_WHAT TO DO_
The following data has a line with "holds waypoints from" and a line with "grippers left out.". Write out exactly those lines and all the lines between them.

_INFORMATION SHOWN_
_ _ _ _ _

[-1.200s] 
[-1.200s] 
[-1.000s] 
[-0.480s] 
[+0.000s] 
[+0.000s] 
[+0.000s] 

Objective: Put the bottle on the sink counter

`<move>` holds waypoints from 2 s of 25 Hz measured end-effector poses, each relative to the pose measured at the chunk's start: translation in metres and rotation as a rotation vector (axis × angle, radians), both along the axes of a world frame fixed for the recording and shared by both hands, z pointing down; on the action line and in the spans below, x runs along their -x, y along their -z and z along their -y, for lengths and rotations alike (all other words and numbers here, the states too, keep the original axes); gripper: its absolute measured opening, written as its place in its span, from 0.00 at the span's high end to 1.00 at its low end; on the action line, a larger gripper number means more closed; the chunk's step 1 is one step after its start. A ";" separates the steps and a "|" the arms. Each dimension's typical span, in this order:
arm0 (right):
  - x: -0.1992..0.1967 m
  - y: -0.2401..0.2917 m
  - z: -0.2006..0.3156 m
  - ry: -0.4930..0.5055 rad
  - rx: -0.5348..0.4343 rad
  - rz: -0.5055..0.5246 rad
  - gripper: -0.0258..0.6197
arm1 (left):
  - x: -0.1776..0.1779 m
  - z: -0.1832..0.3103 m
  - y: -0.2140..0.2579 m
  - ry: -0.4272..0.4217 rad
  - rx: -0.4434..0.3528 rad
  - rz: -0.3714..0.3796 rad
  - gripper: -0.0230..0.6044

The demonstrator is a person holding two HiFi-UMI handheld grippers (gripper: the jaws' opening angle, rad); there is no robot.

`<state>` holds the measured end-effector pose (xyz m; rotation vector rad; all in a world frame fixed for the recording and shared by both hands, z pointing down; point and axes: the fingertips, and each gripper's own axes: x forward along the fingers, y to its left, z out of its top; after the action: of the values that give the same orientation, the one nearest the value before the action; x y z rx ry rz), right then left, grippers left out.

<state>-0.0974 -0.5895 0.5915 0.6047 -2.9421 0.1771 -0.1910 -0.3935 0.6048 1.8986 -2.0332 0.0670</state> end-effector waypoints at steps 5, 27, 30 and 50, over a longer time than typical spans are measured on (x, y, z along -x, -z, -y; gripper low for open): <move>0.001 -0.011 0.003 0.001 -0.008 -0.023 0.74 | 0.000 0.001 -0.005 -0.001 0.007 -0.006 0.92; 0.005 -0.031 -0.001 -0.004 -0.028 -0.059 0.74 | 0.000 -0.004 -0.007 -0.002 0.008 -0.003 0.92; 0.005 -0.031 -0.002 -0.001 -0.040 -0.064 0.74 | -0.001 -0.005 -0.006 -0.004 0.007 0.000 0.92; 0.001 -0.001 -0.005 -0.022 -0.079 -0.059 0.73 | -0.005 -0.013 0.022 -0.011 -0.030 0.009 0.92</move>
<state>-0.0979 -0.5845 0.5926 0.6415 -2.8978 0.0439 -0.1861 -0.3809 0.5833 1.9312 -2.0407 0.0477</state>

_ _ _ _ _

_SOLUTION_
`<move>` holds waypoints from 2 s of 25 Hz measured end-effector poses, each relative to the pose measured at the chunk's start: translation in metres and rotation as a rotation vector (axis × angle, radians), both along the axes of a world frame fixed for the recording and shared by both hands, z pointing down; on the action line and in the spans below, x runs along their -x, y along their -z and z along their -y, for lengths and rotations alike (all other words and numbers here, the states too, keep the original axes); gripper: its absolute measured opening, written as its place in its span, from 0.00 at the span's high end to 1.00 at its low end; on the action line, a larger gripper number means more closed; the chunk's step 1 is one step after its start. A ";" separates the steps and a "|" the arms. Each dimension's typical span, in this order:
arm0 (right):
  - x: -0.1992..0.1967 m
  - y: -0.2401..0.2917 m
  - z: -0.2006..0.3156 m
  - ry: -0.4930..0.5055 rad
  - rx: -0.5348..0.4343 rad
  - rz: -0.5055..0.5246 rad
  - gripper: -0.0258..0.6197
arm1 (left):
  - x: -0.1776..0.1779 m
  - z: -0.1832..0.3103 m
  - y: -0.2140..0.2579 m
  - ry: -0.4272..0.4217 rad
  - rx: -0.4434..0.3528 rad
  - rz: -0.3714..0.3796 rad
  - gripper: -0.0230..0.6044

The demonstrator is a person holding two HiFi-UMI handheld grippers (gripper: the jaws' opening angle, rad); there is no robot.

`<state>` holds the measured end-effector pose (xyz m; rotation vector rad; all in a world frame fixed for the recording and shared by both hands, z pointing down; point and axes: the fingertips, and each gripper's own axes: x forward along the fingers, y to its left, z out of its top; after the action: of the values that give the same orientation, the one nearest the value before the action; x y z rx ry rz), right then left, grippers left out.

That is the complete answer to the exercise.